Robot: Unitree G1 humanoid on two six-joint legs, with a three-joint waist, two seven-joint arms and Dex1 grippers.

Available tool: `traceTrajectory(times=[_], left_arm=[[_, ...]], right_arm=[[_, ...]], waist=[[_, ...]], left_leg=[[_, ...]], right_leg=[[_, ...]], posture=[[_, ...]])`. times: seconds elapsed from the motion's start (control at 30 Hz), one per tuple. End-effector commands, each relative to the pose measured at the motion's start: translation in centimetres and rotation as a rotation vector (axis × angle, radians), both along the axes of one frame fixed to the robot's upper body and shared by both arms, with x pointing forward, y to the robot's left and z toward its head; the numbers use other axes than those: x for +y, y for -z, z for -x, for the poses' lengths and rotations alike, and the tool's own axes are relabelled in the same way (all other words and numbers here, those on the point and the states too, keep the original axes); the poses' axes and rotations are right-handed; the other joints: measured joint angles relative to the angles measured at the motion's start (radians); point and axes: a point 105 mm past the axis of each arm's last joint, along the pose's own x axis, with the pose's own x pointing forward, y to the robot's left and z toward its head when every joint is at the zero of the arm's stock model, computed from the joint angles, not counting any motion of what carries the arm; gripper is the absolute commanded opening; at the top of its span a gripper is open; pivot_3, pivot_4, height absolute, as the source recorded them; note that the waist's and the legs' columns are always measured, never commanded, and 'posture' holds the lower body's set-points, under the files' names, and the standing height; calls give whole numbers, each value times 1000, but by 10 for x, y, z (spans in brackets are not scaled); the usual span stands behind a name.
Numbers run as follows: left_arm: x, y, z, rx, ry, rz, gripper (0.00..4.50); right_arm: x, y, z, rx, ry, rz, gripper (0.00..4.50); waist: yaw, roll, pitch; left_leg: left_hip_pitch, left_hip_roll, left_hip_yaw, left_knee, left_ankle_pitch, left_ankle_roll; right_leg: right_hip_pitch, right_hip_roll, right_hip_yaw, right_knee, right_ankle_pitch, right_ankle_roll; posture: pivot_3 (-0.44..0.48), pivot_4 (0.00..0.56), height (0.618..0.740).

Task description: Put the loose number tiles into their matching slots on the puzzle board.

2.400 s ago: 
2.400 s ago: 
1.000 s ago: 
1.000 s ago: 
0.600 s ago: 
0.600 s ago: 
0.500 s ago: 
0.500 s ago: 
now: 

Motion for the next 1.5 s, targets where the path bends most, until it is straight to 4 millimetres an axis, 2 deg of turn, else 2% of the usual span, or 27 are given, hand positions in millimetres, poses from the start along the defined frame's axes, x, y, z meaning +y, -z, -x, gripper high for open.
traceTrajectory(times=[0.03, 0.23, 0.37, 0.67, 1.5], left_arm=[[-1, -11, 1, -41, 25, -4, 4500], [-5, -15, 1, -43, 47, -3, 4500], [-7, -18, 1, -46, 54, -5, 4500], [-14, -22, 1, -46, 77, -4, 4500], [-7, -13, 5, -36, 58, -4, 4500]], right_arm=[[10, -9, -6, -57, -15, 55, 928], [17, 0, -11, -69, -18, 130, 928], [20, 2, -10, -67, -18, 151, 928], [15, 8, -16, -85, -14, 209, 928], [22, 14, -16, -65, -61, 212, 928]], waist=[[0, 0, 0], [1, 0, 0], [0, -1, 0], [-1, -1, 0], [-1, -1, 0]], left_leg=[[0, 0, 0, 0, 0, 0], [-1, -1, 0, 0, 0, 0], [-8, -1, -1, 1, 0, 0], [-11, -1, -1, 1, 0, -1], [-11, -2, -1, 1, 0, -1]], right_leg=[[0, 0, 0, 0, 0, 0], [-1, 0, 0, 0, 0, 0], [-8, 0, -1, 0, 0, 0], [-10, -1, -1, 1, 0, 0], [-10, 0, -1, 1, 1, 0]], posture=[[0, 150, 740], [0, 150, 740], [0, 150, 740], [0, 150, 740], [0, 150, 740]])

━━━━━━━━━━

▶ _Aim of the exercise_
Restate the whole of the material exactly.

▶ _Solution to this problem_
Robot: Unitree G1 humanoid on two six-joint legs, with a three-joint waist, two seven-joint arms and Dex1 grippers.

Available tool: `traceTrajectory(times=[_], left_arm=[[_, ...]], right_arm=[[_, ...]], waist=[[_, ...]], left_leg=[[_, ...]], right_leg=[[_, ...]], posture=[[_, ...]])`. times: seconds elapsed from the motion's start (control at 30 Hz), one per tuple. End-effector commands, each relative to the pose measured at the motion's start: translation in centimetres and rotation as a rotation vector (axis × angle, radians), both along the axes of one frame fixed to the robot's upper body and shared by both arms, with x pointing forward, y to the robot's left and z toward its head; the numbers use other axes than those: x for +y, y for -z, z for -x, for the poses' lengths and rotations alike, and the tool's own axes are relabelled in the same way (all other words and numbers here, those on the point and the states too, keep the original axes); the poses' axes and rotations are right-handed; the other joints: measured joint angles relative to the angles measured at the motion's start (radians); point and axes: a point 105 mm past the axis of each arm's last joint, along the pose's own x axis, with the pose's own x pointing forward, y to the robot's left and z toward its head when every joint is at the zero of the arm's stock model, computed from the joint angles, not counting any motion of what carries the arm; gripper is the absolute commanded opening; at the top of its span a gripper is open; pivot_3, pivot_4, height absolute, as the source recorded them; note that the waist's and the legs' columns are always measured, never commanded, and 'posture' holds the lower body's set-points, under the files' names, and the standing height; calls give whole numbers, each value times 1000, but by 10 for x, y, z (spans in brackets are not scaled); the usual span stands behind a name.
Numbers run as follows: left_arm: x, y, z, rx, ry, rz, gripper (0.00..4.50); right_arm: x, y, z, rx, ry, rz, gripper (0.00..4.50); waist: yaw, roll, pitch; left_leg: left_hip_pitch, left_hip_roll, left_hip_yaw, left_knee, left_ankle_pitch, left_ankle_roll; right_leg: right_hip_pitch, right_hip_roll, right_hip_yaw, right_knee, right_ankle_pitch, right_ankle_roll; posture: pivot_3 (-0.44..0.48), pivot_4 (0.00..0.56), height (0.618..0.740).

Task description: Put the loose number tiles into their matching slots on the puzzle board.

2.400 s ago: 
2.400 s ago: 
1.000 s ago: 
1.000 s ago: 
0.600 s ago: 
0.600 s ago: 
0.500 s ago: 
0.500 s ago: 
now: 

Motion for the next 1.5 s, targets where the path bends most, until it is straight to 4 millimetres an axis, 2 deg of turn, else 2% of the usual span, or 27 are given, hand positions in millimetres, poses from the start along the defined frame's axes, x, y, z meaning +y, -z, -x, gripper high for open.
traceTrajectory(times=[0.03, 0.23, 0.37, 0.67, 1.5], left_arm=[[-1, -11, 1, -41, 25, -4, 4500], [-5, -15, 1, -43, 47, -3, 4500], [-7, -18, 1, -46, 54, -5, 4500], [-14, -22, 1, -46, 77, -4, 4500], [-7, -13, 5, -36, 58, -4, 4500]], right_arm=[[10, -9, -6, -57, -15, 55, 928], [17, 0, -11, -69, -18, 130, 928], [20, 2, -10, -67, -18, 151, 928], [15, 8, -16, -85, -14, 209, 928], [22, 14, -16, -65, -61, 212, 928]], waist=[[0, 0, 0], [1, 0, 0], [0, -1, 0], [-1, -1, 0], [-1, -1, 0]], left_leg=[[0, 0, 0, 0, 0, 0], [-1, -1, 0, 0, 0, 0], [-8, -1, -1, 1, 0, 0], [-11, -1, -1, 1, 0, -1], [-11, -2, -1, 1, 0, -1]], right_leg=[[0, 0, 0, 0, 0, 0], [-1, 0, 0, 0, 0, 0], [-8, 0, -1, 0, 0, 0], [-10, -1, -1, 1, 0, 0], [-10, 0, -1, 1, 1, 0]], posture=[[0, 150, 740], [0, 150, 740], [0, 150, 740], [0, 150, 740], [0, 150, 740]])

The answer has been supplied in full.